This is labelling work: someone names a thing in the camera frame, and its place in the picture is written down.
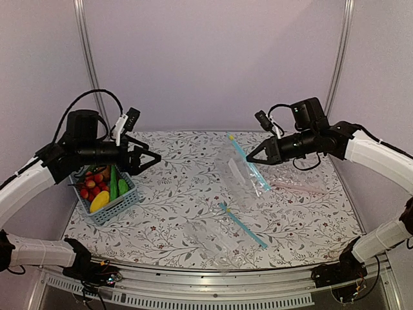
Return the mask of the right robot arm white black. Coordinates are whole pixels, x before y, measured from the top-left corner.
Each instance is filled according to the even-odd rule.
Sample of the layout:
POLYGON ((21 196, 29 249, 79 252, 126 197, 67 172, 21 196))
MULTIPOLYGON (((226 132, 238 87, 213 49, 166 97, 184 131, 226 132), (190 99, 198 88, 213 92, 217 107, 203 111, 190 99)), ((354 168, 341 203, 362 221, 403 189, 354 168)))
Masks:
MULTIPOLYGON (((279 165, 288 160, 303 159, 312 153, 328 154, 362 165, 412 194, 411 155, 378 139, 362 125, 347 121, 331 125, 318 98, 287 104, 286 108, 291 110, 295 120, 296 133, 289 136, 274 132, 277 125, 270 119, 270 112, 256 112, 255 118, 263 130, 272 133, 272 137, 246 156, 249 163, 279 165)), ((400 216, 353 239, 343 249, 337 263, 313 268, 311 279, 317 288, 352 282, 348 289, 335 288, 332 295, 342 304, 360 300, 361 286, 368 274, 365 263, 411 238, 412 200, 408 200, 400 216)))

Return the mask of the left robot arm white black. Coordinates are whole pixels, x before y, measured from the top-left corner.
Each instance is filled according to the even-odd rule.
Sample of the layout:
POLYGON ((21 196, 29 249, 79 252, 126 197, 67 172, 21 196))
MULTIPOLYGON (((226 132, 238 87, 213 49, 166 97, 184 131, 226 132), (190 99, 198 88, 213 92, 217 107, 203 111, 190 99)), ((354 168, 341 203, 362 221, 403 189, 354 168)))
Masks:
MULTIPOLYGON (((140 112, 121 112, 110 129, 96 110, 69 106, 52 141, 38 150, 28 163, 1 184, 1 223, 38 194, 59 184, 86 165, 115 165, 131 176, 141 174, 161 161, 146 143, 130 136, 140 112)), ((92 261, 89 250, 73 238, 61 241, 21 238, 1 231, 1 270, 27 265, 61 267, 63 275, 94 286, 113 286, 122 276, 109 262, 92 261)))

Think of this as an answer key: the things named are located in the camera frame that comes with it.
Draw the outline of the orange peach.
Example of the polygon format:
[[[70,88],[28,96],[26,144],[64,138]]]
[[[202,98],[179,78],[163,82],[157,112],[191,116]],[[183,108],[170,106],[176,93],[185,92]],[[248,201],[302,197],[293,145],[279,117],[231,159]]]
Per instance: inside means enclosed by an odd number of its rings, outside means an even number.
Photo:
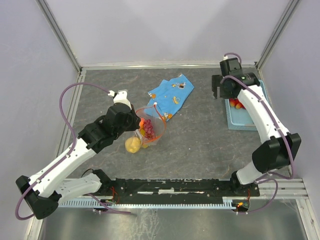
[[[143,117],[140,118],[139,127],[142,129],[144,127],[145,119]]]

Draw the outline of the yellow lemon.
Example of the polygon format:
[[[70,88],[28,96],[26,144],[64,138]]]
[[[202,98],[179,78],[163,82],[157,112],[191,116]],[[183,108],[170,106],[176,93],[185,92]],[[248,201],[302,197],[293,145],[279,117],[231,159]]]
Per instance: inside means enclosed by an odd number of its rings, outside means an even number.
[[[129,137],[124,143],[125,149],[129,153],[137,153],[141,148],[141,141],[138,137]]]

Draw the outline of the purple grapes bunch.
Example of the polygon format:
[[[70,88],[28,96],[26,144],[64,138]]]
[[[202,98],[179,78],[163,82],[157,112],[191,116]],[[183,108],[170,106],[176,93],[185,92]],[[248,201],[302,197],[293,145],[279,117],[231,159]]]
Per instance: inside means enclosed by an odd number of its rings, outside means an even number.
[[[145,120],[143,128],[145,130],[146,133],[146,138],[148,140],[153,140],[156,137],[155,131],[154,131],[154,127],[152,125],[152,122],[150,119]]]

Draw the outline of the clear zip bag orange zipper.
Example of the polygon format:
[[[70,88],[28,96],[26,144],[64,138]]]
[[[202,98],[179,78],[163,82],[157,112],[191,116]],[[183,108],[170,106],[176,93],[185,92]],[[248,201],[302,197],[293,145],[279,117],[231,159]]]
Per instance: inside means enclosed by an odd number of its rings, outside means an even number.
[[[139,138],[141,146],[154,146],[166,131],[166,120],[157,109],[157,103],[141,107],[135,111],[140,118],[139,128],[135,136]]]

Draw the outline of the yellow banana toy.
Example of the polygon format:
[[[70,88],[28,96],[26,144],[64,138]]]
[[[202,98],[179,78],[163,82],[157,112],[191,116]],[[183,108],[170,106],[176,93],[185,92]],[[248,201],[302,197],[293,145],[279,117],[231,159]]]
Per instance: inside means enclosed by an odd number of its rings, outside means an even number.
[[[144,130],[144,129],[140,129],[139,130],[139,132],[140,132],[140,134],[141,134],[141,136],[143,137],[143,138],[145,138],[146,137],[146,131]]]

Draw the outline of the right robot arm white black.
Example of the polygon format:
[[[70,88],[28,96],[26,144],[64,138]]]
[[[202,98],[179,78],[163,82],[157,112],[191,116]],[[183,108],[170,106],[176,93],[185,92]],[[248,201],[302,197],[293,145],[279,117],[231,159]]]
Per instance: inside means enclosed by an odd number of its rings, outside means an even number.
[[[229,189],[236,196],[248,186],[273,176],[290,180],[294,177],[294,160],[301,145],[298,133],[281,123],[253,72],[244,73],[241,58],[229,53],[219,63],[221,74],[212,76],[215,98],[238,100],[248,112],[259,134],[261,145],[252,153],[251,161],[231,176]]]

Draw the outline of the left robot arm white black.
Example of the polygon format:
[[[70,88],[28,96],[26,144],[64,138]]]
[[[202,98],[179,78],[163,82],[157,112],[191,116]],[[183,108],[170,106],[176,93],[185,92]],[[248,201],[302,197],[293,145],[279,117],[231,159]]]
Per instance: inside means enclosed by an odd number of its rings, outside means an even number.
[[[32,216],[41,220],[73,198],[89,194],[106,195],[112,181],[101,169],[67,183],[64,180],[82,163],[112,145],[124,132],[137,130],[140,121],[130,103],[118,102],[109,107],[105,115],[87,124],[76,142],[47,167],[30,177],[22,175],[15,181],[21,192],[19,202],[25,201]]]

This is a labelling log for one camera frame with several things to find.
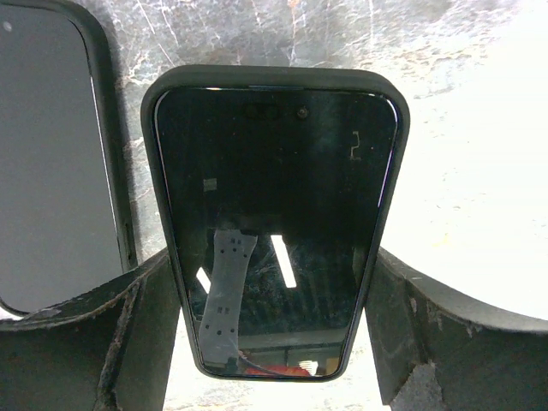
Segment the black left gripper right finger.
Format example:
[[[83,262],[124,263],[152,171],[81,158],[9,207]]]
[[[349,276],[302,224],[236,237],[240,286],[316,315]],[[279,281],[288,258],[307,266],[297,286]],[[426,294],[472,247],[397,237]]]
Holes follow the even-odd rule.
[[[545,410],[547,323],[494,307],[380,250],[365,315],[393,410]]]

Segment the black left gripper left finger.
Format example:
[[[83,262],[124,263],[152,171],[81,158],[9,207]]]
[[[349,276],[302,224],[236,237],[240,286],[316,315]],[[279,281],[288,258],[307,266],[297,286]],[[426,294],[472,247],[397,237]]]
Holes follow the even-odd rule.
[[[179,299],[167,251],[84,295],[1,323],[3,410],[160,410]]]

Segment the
■ ■ ■
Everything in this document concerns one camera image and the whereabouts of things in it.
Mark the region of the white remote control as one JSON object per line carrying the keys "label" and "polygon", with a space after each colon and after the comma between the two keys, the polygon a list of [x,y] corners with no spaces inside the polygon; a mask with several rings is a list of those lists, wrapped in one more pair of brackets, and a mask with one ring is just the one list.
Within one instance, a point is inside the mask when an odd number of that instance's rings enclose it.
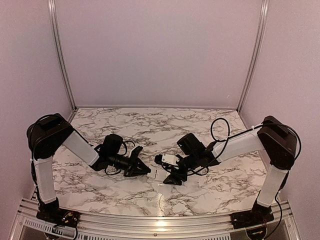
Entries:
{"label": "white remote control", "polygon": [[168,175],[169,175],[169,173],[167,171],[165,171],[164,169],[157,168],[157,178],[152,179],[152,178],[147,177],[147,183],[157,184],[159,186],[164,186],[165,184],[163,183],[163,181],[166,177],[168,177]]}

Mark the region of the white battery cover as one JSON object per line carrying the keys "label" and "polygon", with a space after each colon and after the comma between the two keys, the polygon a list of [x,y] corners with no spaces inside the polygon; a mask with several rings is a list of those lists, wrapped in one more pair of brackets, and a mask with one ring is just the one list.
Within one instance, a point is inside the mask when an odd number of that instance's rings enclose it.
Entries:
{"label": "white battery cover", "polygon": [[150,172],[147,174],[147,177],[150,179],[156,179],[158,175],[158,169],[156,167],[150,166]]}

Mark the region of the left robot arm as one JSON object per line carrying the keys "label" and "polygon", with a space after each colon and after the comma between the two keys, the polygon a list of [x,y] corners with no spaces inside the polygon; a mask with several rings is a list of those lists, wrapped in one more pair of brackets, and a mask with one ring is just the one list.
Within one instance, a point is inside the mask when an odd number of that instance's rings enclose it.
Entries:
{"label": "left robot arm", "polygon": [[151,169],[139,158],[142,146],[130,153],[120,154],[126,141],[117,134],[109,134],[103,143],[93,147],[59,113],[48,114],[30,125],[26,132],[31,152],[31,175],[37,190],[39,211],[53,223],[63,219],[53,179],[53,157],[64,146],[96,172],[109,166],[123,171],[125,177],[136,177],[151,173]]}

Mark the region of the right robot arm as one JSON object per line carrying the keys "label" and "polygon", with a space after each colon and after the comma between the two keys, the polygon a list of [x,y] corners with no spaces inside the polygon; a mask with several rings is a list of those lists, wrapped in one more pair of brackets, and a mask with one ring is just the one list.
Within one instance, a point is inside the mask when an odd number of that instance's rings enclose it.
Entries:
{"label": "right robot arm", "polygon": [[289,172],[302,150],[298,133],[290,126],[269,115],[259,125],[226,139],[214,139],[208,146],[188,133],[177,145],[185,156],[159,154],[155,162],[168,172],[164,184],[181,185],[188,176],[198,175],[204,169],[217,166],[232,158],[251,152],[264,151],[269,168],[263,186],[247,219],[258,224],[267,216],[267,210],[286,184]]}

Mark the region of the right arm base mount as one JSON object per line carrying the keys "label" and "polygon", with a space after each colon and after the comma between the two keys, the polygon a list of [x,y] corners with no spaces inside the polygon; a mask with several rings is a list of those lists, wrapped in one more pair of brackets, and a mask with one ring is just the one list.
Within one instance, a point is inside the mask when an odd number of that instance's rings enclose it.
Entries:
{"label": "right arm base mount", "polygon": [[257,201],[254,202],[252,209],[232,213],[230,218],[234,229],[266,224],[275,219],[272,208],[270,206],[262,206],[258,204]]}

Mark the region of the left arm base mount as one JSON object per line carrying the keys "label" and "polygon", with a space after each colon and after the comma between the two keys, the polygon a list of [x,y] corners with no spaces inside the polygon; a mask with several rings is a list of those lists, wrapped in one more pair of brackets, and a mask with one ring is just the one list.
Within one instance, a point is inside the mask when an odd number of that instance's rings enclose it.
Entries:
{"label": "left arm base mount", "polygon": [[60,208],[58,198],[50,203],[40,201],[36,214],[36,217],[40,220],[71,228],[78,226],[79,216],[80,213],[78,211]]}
■ ■ ■
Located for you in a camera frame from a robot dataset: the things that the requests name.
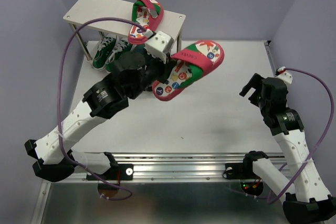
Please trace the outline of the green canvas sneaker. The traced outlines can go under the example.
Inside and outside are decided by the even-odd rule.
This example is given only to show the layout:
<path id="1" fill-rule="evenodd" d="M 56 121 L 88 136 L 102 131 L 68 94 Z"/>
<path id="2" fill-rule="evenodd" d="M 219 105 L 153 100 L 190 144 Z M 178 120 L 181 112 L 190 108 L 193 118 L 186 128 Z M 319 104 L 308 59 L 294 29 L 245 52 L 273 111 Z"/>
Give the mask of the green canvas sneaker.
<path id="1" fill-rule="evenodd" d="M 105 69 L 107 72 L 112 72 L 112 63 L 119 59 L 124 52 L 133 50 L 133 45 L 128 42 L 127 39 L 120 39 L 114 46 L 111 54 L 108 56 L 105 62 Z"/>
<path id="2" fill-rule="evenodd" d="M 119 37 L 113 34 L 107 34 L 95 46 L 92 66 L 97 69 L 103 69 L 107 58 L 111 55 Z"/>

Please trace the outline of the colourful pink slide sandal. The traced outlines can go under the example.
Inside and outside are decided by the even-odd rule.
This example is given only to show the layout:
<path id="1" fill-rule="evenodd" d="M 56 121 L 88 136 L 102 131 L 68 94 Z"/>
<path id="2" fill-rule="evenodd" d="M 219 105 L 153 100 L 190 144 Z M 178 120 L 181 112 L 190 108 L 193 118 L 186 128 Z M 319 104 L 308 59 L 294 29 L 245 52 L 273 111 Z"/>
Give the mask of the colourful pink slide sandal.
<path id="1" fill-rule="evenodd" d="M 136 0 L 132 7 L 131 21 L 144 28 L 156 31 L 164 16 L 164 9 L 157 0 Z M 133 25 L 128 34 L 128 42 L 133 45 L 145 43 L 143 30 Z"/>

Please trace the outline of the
■ ■ ■
• _What is expected_
Tell how many lines in the data hold the string "trace". Only the number is wanted.

• _Response to the exercise_
3